From the records below, print exactly the lines starting at the one containing "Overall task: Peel" and ending at the one containing "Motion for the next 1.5", ends included, and nothing else.

[Data records]
● ● ● ● ● ● ●

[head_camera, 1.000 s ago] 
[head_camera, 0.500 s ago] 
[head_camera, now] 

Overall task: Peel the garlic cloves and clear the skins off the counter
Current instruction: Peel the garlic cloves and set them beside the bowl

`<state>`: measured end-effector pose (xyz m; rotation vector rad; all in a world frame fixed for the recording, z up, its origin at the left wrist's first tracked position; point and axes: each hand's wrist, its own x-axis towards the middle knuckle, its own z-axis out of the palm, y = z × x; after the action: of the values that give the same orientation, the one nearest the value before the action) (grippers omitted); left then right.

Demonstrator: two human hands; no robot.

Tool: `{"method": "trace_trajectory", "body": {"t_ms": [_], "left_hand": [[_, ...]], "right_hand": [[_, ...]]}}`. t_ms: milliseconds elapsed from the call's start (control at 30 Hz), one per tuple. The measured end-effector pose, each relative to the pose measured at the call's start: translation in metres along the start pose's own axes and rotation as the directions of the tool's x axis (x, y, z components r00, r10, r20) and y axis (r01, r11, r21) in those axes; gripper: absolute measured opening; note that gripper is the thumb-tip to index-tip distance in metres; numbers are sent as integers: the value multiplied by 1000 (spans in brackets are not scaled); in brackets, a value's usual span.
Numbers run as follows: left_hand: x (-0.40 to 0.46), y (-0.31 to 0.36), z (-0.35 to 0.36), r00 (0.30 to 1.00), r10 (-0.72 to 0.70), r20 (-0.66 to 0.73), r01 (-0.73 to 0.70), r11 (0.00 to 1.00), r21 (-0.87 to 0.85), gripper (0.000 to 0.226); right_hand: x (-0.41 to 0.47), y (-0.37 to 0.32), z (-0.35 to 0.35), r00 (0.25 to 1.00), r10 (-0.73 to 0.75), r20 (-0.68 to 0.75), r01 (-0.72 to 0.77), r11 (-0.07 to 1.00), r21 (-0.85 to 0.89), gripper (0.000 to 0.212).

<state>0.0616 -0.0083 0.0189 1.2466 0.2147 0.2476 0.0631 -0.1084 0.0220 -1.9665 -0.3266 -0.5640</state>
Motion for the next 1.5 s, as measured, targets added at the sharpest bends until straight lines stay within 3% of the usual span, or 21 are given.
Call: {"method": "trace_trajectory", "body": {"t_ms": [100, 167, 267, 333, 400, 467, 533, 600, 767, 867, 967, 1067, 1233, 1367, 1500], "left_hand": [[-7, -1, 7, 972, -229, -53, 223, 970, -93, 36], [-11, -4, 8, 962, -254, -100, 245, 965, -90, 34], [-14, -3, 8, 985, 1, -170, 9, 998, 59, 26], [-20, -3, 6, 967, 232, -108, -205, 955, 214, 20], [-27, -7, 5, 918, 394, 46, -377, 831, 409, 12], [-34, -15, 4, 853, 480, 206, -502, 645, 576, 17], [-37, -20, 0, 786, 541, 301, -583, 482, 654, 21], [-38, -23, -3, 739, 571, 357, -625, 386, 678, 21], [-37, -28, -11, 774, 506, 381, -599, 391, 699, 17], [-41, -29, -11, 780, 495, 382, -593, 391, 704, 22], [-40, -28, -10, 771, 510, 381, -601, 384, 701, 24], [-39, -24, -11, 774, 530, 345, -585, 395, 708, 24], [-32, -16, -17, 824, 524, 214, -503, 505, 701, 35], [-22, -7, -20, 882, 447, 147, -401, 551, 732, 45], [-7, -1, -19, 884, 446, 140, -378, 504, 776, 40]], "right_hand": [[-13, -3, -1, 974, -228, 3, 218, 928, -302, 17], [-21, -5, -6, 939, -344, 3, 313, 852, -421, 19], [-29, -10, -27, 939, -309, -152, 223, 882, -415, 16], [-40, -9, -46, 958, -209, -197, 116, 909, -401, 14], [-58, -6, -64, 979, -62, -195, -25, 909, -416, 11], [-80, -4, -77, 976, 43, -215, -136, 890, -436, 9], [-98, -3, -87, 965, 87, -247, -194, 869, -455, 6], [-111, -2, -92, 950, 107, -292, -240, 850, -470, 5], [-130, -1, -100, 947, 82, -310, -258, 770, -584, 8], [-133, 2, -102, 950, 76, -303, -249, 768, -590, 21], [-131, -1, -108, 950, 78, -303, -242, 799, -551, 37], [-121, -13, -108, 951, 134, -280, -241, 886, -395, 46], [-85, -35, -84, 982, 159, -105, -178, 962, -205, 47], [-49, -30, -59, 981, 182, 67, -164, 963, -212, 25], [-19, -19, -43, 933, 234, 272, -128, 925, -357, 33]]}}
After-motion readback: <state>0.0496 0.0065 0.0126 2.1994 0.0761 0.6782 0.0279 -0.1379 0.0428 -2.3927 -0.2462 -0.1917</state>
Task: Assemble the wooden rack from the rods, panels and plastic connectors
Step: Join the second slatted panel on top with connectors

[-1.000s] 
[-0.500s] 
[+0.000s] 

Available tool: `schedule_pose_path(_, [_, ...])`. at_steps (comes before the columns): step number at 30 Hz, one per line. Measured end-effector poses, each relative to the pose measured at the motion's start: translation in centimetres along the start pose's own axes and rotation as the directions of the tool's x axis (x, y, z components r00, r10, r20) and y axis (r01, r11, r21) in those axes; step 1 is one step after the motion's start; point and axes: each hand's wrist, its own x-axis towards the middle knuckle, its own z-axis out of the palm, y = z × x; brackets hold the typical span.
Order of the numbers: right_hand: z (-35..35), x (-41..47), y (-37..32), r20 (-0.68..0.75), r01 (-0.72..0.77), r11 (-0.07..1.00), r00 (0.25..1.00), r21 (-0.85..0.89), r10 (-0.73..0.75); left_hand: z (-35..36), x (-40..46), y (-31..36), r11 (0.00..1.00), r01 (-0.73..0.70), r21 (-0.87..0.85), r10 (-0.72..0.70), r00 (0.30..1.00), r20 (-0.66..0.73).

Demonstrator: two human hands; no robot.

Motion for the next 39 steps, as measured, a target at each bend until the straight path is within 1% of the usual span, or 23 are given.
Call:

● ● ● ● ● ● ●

▶ Exercise response:
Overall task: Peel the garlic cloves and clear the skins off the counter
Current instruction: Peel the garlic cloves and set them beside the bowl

`<state>`: measured end-effector pose (xyz m; rotation vector rad; all in a world frame fixed for the recording, z up, its origin at the left wrist's first tracked position; point and axes: each hand's wrist, its own x-axis towards the middle knuckle, its own z-axis out of the palm, y = z × x; after the action: of the values that give the same orientation, the one nearest the value before the action) (grippers omitted); left then right.

Demonstrator: two human hands; no robot.

Tool: `{"method": "trace_trajectory", "body": {"t_ms": [_], "left_hand": [[_, ...]], "right_hand": [[_, ...]]}}`. t_ms: milliseconds elapsed from the call's start (control at 30 Hz), one per tuple. The measured end-effector pose, each relative to the pose measured at the call's start: translation in metres along the start pose's own axes and rotation as the directions of the tool's x axis (x, y, z components r00, r10, r20) and y axis (r01, r11, r21) in those axes; gripper: absolute measured opening; note that gripper is the thumb-tip to index-tip distance in metres; numbers are sent as integers: the value multiplied by 1000 (spans in brackets are not scaled); in brackets, a value's usual span.
Numbers run as follows: left_hand: x (-0.40 to 0.46), y (-0.31 to 0.36), z (-0.35 to 0.36), r00 (0.30 to 1.00), r10 (-0.72 to 0.70), r20 (-0.66 to 0.73), r01 (-0.73 to 0.70), r11 (0.00 to 1.00), r21 (-0.87 to 0.85), gripper (0.000 to 0.226); right_hand: x (-0.41 to 0.47), y (-0.37 to 0.32), z (-0.35 to 0.35), r00 (0.25 to 1.00), r10 (-0.73 to 0.75), r20 (-0.68 to 0.75), r01 (-0.72 to 0.77), r11 (-0.07 to 1.00), r21 (-0.85 to 0.89), gripper (0.000 to 0.212).

<state>0.0616 -0.0083 0.0189 1.2466 0.2147 0.2476 0.0631 -0.1084 0.0220 -1.9665 -0.3266 -0.5640</state>
Motion for the next 1.5 s, as measured, targets added at the sharpest bends until straight lines stay within 3% of the usual span, or 21 are given.

No further output remains for this exercise.